Information supplied -
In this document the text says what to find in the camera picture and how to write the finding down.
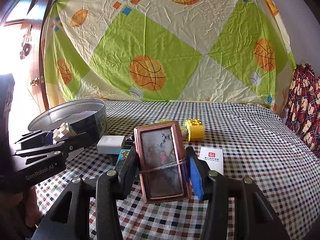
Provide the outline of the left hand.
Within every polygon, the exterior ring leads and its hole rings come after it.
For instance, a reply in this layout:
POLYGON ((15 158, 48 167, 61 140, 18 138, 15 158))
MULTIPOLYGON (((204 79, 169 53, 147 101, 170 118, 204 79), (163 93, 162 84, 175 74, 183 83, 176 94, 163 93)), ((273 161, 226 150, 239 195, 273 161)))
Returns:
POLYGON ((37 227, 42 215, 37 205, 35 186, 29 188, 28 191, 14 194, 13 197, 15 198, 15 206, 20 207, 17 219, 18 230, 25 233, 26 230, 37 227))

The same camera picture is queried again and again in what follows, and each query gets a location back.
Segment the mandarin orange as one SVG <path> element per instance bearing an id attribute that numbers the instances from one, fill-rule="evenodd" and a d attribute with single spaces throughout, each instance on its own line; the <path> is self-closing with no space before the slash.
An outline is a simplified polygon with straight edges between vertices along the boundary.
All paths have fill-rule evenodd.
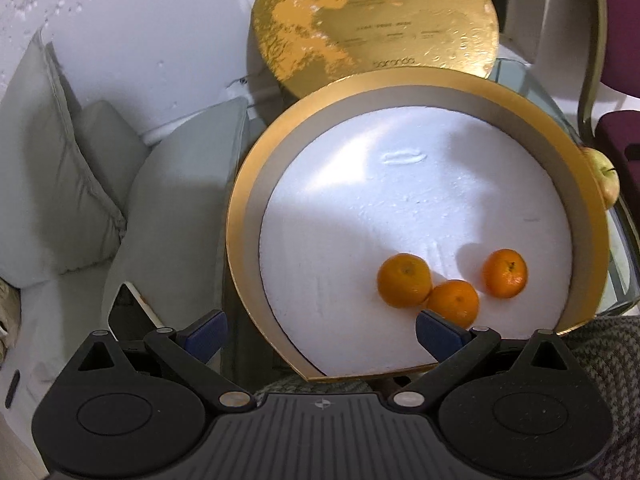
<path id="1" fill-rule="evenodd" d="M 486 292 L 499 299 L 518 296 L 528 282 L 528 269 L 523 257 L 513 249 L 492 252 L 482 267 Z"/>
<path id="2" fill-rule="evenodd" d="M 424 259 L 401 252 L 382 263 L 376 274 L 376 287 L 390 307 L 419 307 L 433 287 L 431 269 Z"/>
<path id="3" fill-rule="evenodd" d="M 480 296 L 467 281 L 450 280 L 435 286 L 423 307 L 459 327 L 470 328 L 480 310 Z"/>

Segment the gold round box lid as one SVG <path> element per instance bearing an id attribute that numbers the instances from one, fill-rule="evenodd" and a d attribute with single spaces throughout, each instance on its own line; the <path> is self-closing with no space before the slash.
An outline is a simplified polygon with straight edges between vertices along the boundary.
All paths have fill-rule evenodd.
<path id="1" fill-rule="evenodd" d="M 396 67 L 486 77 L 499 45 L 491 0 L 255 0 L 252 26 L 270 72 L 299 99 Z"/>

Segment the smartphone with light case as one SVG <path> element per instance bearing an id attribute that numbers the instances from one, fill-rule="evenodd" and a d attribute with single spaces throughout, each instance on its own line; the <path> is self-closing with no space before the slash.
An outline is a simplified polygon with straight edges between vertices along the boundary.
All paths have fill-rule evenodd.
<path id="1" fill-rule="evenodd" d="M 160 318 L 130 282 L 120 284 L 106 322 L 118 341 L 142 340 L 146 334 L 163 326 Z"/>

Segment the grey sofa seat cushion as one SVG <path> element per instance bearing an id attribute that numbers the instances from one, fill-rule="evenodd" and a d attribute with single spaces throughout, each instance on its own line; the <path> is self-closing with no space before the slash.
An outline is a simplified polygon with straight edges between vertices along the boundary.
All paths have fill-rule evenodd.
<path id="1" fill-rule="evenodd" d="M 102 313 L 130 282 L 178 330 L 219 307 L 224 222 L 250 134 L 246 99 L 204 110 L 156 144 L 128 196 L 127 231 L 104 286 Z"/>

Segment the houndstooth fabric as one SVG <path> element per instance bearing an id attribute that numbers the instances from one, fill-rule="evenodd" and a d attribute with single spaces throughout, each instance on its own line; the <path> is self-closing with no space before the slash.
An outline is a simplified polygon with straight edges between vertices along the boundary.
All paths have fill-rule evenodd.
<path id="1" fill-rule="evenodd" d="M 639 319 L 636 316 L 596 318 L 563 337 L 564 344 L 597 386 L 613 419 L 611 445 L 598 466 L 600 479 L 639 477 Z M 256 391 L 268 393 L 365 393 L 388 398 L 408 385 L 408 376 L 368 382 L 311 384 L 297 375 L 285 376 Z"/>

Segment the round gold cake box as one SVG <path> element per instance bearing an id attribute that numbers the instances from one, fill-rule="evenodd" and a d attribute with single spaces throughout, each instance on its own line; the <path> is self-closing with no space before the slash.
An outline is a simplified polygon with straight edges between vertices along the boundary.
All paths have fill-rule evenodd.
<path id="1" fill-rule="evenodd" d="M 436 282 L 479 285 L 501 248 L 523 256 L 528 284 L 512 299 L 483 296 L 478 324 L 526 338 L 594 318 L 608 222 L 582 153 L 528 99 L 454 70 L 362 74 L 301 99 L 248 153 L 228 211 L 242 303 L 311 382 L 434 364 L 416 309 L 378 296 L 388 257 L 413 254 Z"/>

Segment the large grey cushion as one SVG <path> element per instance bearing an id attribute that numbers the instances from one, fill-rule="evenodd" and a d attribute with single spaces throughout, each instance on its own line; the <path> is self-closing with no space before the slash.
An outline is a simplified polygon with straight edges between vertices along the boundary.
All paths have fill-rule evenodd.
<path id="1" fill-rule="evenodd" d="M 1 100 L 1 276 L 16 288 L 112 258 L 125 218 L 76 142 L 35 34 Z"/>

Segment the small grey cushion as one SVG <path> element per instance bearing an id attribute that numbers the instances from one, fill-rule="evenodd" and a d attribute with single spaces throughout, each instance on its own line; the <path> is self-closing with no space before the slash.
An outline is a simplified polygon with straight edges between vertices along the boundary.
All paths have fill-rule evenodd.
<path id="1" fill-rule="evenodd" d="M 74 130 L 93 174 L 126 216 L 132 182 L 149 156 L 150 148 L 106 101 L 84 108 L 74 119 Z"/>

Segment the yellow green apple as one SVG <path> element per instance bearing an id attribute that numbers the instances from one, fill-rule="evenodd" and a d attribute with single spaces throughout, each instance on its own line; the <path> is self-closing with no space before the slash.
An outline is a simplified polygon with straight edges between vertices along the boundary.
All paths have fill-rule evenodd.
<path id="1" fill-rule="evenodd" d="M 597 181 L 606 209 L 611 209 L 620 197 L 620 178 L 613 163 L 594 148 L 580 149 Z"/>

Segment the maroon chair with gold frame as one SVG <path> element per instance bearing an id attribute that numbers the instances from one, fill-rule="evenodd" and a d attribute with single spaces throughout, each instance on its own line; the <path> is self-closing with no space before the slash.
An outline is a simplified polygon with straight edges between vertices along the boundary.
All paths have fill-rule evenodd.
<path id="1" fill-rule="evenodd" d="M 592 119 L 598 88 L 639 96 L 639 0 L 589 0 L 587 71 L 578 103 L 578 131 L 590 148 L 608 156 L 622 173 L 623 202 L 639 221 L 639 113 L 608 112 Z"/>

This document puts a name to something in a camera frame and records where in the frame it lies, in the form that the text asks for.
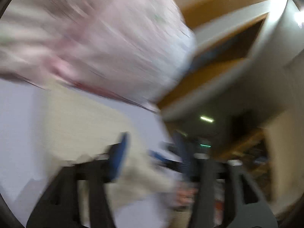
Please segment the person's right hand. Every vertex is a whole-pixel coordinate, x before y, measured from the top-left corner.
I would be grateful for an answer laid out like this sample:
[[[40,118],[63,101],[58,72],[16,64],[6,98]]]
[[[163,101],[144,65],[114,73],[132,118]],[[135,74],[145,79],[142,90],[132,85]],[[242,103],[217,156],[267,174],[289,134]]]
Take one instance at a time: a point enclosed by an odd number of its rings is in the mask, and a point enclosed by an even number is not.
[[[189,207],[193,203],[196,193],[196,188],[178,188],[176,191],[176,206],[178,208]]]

Directions -
Looking at the entries above, count the lines that contain the string "gold", then give the number and nothing else.

Exercise answer -
3